The Virginia Supreme Court ruled in favor of an elementary school teacher who was suspended for criticizing the district's proposed transgender policies.
The commonwealth's highest court on Monday rejected Loudoun County Public Schools' appeal to suspend Tanner Cross, a physical education teacher who was placed on administrative leave in May for criticizing the district's proposed policies for transgender students. Cross won a temporary injunction in the state's 12th circuit court in June and subsequently was allowed to return to the classroom.
The district did not make an adequate case for reversing the lower court's June decision, reaffirming Cross's win, the Virginia Supreme Court said Monday.
In its appeal, Loudoun County Public Schools claimed that Cross's religious and speech protections are secondary to students' rights to comfort.
"While LCPS respects the rights of public-school employees to free speech and free exercise of religion, those rights do not outweigh the rights of students to be educated in a supportive and nurturing environment," the district claimed.
Virginia governor Ralph Northam (D.) last year approved a measure requiring public schools to create and implement protections for transgender students by the 2021-2022 school year. Pursuant to that law, Loudoun school officials proposed updated guidelines that would allow transgender students to access traditionally sex-discriminated spaces like restrooms and sports teams.
The updated policies, which the school board approved on Aug. 11, also require teachers to call students by selected names and pronouns that align with their "gender identity." Cross spoke out against that provision in a May 25 school board meeting, days before he was suspended.
"I love all of my students, but I would never lie to them regardless of the consequences," Cross said. "I'm a teacher, but I serve God first and I will not affirm a biological boy can be a girl and vice versa because it's against my religion, it's lying to a child, it's abuse to a child, and it's sinning against our God."
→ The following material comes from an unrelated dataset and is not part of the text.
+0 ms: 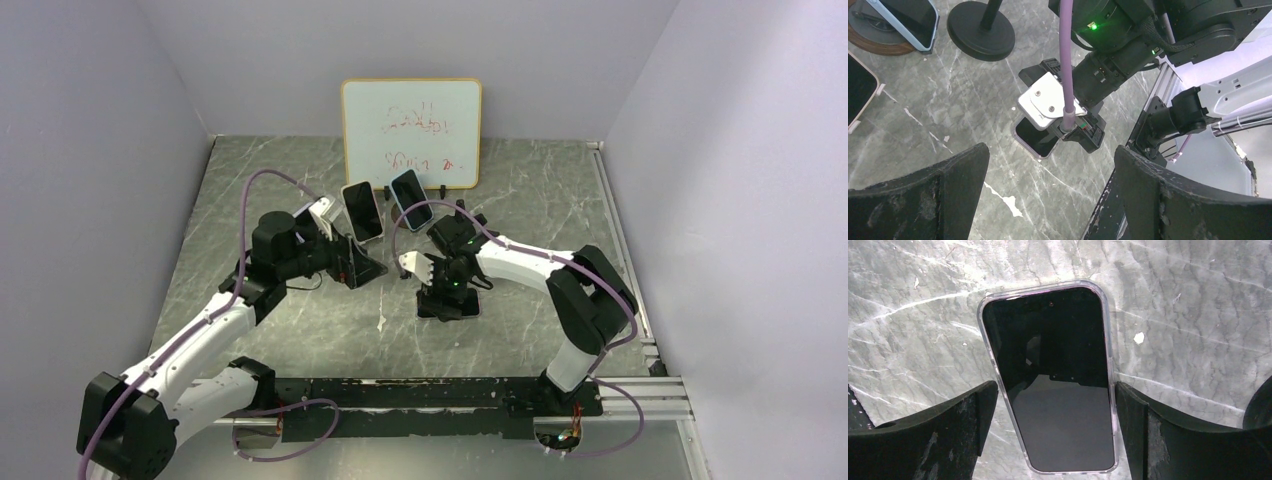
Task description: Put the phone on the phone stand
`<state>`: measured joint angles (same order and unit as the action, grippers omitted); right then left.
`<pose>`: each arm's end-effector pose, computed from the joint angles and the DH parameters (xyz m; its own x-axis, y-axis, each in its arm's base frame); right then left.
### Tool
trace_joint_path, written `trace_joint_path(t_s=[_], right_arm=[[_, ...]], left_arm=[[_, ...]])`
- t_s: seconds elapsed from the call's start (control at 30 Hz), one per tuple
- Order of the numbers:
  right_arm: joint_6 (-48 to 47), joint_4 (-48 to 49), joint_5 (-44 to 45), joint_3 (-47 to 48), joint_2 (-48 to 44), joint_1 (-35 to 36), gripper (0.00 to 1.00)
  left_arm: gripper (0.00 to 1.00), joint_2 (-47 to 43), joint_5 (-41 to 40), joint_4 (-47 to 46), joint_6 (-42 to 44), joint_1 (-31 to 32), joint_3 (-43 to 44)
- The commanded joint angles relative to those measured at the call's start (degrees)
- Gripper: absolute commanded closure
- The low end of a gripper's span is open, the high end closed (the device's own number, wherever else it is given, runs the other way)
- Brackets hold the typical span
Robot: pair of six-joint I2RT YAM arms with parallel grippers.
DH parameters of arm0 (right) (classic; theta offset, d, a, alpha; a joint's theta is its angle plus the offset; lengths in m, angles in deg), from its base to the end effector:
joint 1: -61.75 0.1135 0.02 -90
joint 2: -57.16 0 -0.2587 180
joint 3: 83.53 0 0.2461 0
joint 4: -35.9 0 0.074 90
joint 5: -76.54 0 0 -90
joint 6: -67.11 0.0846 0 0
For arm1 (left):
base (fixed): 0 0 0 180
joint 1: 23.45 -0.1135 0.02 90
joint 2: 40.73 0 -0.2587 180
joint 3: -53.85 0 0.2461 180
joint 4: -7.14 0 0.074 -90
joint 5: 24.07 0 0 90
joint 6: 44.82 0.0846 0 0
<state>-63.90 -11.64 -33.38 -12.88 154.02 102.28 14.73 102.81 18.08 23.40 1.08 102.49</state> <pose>0.2204 0.2264 0.1143 -0.1022 -0.8990 -0.4258 -0.9945 0.0831 0.0632 0.2087 -0.1511 0.2542 -0.5738 -0.0644 -0.8164 0.6883 0.5024 -0.5234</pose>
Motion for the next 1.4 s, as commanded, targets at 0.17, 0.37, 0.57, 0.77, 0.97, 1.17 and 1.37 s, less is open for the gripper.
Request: trace_joint_path(t_s=[0.17,0.37,0.57,0.77,0.97,1.17,1.37], right_arm=[[2.0,4.25,4.32,-2.66,1.27,2.29,0.12],[3.66,9.17,6.86,-6.16,0.96,3.87,0.14],[5.17,10.71,6.08,-7.59,-0.11,4.13,0.31],[9.06,18.44,1.83,-10.4,-4.73,4.14,0.37],[14.96,37.15,-0.72,-17.36,-12.12,5.26,0.4],[16.95,42.84,-1.79,-18.35,-12.92,6.73,0.41],[17.4,44.58,-2.31,-17.4,-11.55,8.37,0.41]], left_arm=[[0.01,0.25,-1.39,-1.18,-2.7,-0.8,-1.81],[0.01,-2.47,-6.12,-8.57,-13.78,-0.03,-10.04],[0.01,-1.79,-16.08,-13.48,-17.92,6.61,-15.99],[0.01,2.91,-22.51,-24.95,-23.46,11.72,-22.26],[0.01,9.19,-26.95,-35.75,-26.71,14.34,-26.81],[0.01,15.65,-30.25,-49.22,-29.6,17.77,-29.94],[0.01,22.78,-30.85,-58.84,-31.59,20.41,-30.29]])
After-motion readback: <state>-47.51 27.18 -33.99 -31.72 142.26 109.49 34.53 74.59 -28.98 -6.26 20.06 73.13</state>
District officials claimed Cross's statement had a "disruptive impact" on the school community.
Alliance Defending Freedom, the conservative legal nonprofit that defended Cross, says teachers should not be forced to comply with such policies.
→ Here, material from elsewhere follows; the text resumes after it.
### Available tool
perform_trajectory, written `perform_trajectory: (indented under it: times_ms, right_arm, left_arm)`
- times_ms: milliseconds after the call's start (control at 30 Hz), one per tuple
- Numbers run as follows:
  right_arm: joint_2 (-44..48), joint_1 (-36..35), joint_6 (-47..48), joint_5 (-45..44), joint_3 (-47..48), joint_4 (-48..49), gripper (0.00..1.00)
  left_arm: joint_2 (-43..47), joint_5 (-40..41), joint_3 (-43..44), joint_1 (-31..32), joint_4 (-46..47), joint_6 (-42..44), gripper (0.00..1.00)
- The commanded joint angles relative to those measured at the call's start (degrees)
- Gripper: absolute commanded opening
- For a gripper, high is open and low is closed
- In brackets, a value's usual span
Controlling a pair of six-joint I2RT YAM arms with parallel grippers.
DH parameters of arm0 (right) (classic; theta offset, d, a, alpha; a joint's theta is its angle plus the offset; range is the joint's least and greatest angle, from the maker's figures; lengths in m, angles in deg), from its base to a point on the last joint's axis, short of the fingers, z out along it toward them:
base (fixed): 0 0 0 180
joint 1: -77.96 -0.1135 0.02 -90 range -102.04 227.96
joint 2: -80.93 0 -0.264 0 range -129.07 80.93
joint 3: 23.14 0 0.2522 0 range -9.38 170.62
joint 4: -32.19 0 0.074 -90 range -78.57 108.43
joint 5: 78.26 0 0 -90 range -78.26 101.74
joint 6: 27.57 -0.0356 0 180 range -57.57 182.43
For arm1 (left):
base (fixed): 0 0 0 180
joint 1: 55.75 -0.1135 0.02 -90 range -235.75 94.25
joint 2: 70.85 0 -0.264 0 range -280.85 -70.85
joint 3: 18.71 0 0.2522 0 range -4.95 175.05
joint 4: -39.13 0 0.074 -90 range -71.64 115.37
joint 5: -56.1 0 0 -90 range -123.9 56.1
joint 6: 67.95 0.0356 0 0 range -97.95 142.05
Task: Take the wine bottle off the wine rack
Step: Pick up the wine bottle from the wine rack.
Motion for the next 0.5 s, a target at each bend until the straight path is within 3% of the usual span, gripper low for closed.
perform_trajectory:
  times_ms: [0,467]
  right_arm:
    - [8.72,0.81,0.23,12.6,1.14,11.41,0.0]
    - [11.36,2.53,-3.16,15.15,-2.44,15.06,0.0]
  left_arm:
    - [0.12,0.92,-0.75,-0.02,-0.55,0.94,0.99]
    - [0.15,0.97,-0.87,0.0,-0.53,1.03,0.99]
"Teachers shouldn't be forced to promote ideologies that are harmful to their students and that their beliefs are false, nor should they be silenced for commentating at a public meeting," senior counsel Tyson Langhofer said in a statement on Monday.
Langhofer said Alliance Defending Freedom amended its lawsuit after the district updated its policies for transgender students.
Students in Loudoun County Public Schools, one of the wealthiest districts in the country, returned to the classroom on Aug. 26.